- Born: Delhi, India
- Education: Delhi College of Engineering, Indian Institute of Technology, Delhi
- Occupation: Senior Advisor Tata Sons Private Limited. Former Chairman North America Tata Consultancy Services

= Surya Kant (businessman) =

Indian businessman

Surya "Sury" Kant is a Senior Advisor at Tata Sons Private Limited. He was the Chairman of TCS North American operations based in New York City until March 2022. Tata Consultancy Services Limited (TCS) is the largest global information technology consulting and services company located in India.

In 1990s, Kant was appointed the head of operations for TCS in the United Kingdom. Until 2005, he served as the Head of Operations for the India Northern Region of TCS and until 2020 served as the President of the North America, Europe and the UK operations.

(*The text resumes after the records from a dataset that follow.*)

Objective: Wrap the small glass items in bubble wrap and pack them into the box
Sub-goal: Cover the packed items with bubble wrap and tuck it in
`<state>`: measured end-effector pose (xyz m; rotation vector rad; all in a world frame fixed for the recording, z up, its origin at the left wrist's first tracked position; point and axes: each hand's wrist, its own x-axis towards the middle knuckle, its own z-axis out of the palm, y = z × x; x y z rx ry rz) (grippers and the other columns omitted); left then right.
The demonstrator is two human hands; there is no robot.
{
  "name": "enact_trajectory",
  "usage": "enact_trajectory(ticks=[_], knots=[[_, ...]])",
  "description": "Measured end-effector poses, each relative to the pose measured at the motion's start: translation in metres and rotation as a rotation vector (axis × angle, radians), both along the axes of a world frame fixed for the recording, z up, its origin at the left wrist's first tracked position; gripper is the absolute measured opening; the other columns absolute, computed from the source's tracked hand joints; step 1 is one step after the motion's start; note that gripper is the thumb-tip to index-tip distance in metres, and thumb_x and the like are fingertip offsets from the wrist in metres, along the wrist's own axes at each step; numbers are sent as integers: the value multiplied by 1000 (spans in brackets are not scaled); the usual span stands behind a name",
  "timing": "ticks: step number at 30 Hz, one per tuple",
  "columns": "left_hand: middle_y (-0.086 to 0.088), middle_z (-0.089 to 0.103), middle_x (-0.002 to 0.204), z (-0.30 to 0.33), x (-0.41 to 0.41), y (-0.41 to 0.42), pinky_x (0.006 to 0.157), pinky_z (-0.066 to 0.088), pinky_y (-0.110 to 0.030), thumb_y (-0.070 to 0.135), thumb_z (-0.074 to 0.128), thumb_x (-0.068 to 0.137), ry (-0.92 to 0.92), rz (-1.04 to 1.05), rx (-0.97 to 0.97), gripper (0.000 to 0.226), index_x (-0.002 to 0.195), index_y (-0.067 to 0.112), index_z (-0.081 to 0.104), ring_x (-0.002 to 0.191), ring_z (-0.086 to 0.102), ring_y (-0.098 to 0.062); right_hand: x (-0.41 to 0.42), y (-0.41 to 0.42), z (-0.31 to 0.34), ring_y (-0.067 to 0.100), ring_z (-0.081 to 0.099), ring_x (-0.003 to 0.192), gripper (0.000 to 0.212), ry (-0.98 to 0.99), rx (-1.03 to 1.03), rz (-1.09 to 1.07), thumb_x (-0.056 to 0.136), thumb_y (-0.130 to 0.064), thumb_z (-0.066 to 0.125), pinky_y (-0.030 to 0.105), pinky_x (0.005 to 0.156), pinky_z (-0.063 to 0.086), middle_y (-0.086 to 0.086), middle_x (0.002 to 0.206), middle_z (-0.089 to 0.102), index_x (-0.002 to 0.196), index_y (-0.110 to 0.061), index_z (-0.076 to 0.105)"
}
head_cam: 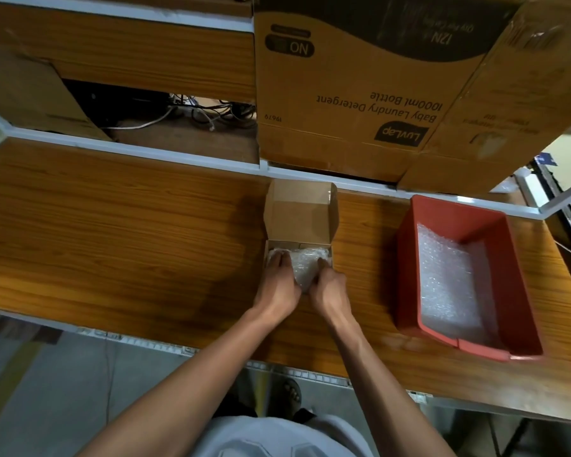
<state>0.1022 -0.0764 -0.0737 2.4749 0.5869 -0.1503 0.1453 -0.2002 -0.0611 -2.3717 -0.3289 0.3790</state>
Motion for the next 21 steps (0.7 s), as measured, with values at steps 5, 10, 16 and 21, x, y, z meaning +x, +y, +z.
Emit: enact_trajectory(ticks=[5, 10, 16, 21], knots=[[-23, 26, 169, -1, -3, -11, 127, 29, -45, 16, 51, 103, 89, 59, -24, 71, 165, 0, 20, 154, 30, -39, -3, 5, -7, 44, 64, 122, 46, 12, -30, 32, 105, -11, 47, 42, 94, 55, 27, 135, 64, 148, 4, 43], [-23, 44, 159, -5, 10, 0, 115, 42, -40, 15, 52, 100, 110, 124, -99, 62, 157, -1, 35, 142, 49, -38, 9, 7, -6, 44, 67, 111, 44, 127, -169, 32, 107, -16, 43, 40, 83, 52, 26, 124, 68, 145, 6, 47], [-17, 59, 146, 2, 17, 9, 95, 51, -33, 6, 46, 100, 136, 190, -170, 50, 150, 10, 50, 130, 61, -35, 33, 7, -2, 34, 66, 114, 30, 242, -168, -22, 110, -11, 42, 38, 88, 49, 16, 123, 68, 132, 0, 60], [-16, 54, 154, 1, 6, 9, 108, 52, -39, 4, 51, 99, 29, 175, -133, 58, 156, 8, 42, 136, 57, -35, 21, 1, 1, 40, 68, 113, 28, 204, -100, -67, 102, -6, 48, 32, 78, 47, 20, 119, 71, 126, -3, 63]])
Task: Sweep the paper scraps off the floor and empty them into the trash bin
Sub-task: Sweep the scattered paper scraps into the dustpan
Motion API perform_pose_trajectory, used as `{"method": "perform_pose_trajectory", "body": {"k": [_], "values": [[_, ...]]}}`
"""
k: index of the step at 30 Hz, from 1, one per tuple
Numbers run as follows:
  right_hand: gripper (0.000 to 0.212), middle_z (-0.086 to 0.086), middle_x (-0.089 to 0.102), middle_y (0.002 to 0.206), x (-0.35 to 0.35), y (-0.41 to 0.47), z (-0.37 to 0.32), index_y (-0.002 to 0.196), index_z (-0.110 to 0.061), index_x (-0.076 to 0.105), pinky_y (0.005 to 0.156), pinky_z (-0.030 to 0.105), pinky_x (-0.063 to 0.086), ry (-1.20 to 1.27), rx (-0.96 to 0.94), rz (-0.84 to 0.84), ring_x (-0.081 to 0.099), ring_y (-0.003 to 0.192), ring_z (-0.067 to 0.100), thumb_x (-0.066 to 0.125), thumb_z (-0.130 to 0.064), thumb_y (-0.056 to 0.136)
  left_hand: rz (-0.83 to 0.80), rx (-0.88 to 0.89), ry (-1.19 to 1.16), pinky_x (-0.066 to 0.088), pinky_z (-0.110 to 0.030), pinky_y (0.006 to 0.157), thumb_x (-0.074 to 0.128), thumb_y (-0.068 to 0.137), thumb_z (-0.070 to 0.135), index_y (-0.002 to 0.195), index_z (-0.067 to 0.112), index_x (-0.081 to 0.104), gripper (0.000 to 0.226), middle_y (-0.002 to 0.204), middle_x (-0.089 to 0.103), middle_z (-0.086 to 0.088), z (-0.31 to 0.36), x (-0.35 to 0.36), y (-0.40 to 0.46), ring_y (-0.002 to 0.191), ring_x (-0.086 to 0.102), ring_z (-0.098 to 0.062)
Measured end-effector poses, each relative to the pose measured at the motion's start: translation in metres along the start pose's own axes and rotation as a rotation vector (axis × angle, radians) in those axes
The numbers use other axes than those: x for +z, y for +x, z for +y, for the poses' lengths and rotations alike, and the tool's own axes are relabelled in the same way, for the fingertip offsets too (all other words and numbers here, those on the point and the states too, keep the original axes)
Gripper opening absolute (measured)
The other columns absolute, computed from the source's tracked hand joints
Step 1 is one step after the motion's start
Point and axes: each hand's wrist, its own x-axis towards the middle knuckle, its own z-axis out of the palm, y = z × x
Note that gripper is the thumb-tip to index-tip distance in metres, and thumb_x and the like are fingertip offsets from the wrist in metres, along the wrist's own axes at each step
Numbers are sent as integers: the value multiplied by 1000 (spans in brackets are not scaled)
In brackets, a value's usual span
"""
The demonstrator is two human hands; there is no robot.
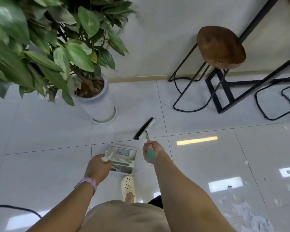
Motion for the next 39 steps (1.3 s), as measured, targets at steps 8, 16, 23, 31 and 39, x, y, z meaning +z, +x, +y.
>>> {"method": "perform_pose_trajectory", "body": {"k": [8, 16, 23, 31, 39], "values": [[17, 8, 49, 46, -77, -34, -65, 74, -11, 42, 39, 20, 44, -124, 41, 428, 48, 32, 20, 50, -7, 88, -112, 59, 147, 47, -29, 48, 63, 87, 15, 67, 11, 62, 21, 65, 64, -10, 80, 36, 17, 60, 59, -28], [13, 12, 41, 76, -281, -93, -123, 81, -1, 41, 68, 32, 42, -62, 26, 807, 44, 65, 24, 43, -3, 94, -280, 283, 351, 44, -28, 55, 67, 88, 19, 73, 14, 66, 16, 68, 66, -5, 182, 133, 18, 64, 61, -25], [9, 10, 55, 67, -416, -142, -116, 86, -4, 56, 58, 27, 42, 476, -61, 881, 50, 59, 24, 50, -3, 80, -571, 421, 542, 42, -23, 40, 62, 88, 13, 91, 16, 67, 8, 76, 67, -12, 310, 285, -27, 56, 57, -28], [8, 11, 57, 54, -471, -187, -79, 81, -2, 57, 57, 27, 41, 1070, -168, 938, 51, 55, 24, 54, -7, 86, -1069, 761, 1181, 39, -22, 43, 54, 84, 13, 115, 17, 56, 31, 86, 64, -16, 389, 451, -137, 43, 57, -19], [12, 5, 49, 47, -442, -194, -28, 80, -3, 54, 30, 15, 36, 1738, -344, 943, 45, 47, 15, 50, -1, 91, -1262, 1238, 1472, 48, -29, 76, 54, 84, 15, 115, 26, 64, 34, 108, 70, -4, 409, 561, -180, 91, 63, -25]]}}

Kant is a frequent speaker at industry conferences and academic institutions. Kant served as an advisory board member of the British-American Business, and the past Chairman of the India Business Forum (IBF) of the Confederation of India (CII) in the US. He was a member of the Wall Street Journal (WSJ) CEO Council and a member of the Fortune CEO Initiative. He served on the Greater New York Red Cross Board from February 2020 to March 2022. He joined CECP (Chief Executives for Corporate Purpose) Board in May 2020 and in April 2022 was appointed as the Board Member Emeritus.